Only the number is wanted: how many lines below contain "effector"?
··· Data shown
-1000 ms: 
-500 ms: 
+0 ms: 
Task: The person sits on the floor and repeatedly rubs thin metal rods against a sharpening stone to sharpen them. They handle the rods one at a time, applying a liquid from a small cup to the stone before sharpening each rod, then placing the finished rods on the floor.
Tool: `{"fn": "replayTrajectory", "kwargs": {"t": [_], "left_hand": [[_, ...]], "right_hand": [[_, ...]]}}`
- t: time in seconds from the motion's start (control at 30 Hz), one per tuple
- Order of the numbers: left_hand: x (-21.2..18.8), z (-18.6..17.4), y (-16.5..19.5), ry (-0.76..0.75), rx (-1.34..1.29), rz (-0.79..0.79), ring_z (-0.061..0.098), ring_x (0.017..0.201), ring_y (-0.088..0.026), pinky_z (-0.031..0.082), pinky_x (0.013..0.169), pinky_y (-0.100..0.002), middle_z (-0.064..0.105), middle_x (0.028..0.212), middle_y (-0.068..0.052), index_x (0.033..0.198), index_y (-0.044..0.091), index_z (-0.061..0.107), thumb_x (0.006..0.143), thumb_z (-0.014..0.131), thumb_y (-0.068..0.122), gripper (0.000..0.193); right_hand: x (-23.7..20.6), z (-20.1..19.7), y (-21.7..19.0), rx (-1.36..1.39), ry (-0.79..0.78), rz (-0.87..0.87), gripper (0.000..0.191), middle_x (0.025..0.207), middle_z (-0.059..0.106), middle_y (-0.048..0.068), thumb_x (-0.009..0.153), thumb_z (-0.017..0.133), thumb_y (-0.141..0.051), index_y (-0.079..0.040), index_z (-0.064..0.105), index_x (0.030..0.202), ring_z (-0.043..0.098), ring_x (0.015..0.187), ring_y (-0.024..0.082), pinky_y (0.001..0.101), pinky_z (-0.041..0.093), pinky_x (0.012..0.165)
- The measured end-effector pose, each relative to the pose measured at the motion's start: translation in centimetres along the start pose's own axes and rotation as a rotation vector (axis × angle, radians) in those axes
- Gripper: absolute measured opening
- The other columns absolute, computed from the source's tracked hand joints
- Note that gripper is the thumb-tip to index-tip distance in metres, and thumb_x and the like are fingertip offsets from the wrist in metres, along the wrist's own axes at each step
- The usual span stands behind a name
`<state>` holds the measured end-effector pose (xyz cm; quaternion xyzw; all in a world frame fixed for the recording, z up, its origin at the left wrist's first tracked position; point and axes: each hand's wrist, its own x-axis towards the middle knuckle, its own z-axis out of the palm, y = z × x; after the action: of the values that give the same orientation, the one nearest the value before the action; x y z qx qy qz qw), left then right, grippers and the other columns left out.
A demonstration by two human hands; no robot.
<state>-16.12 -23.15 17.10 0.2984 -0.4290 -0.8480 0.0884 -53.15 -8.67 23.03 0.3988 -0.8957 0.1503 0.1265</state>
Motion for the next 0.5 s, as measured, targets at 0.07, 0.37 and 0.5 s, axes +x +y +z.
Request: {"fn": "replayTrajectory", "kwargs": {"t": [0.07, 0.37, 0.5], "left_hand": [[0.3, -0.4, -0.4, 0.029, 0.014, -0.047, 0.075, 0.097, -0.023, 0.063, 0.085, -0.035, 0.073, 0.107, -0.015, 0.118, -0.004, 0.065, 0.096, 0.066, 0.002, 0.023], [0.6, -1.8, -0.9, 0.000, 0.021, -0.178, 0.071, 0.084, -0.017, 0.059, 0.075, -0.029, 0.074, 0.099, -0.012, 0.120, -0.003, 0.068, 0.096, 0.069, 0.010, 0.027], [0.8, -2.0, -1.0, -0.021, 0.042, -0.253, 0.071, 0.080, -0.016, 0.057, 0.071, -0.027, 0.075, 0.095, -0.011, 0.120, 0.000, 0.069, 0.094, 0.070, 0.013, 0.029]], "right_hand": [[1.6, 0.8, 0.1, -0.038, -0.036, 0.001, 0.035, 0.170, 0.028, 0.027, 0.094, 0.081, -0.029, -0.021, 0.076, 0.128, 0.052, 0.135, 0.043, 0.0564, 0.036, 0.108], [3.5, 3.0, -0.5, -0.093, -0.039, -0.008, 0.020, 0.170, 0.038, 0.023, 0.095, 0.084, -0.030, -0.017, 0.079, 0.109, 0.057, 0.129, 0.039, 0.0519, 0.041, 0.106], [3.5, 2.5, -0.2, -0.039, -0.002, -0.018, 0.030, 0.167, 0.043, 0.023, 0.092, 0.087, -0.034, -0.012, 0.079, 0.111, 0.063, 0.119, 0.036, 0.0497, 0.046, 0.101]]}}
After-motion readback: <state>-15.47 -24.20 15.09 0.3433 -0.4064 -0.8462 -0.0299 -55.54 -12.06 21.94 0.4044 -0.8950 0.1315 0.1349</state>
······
_Solution to this problem_
2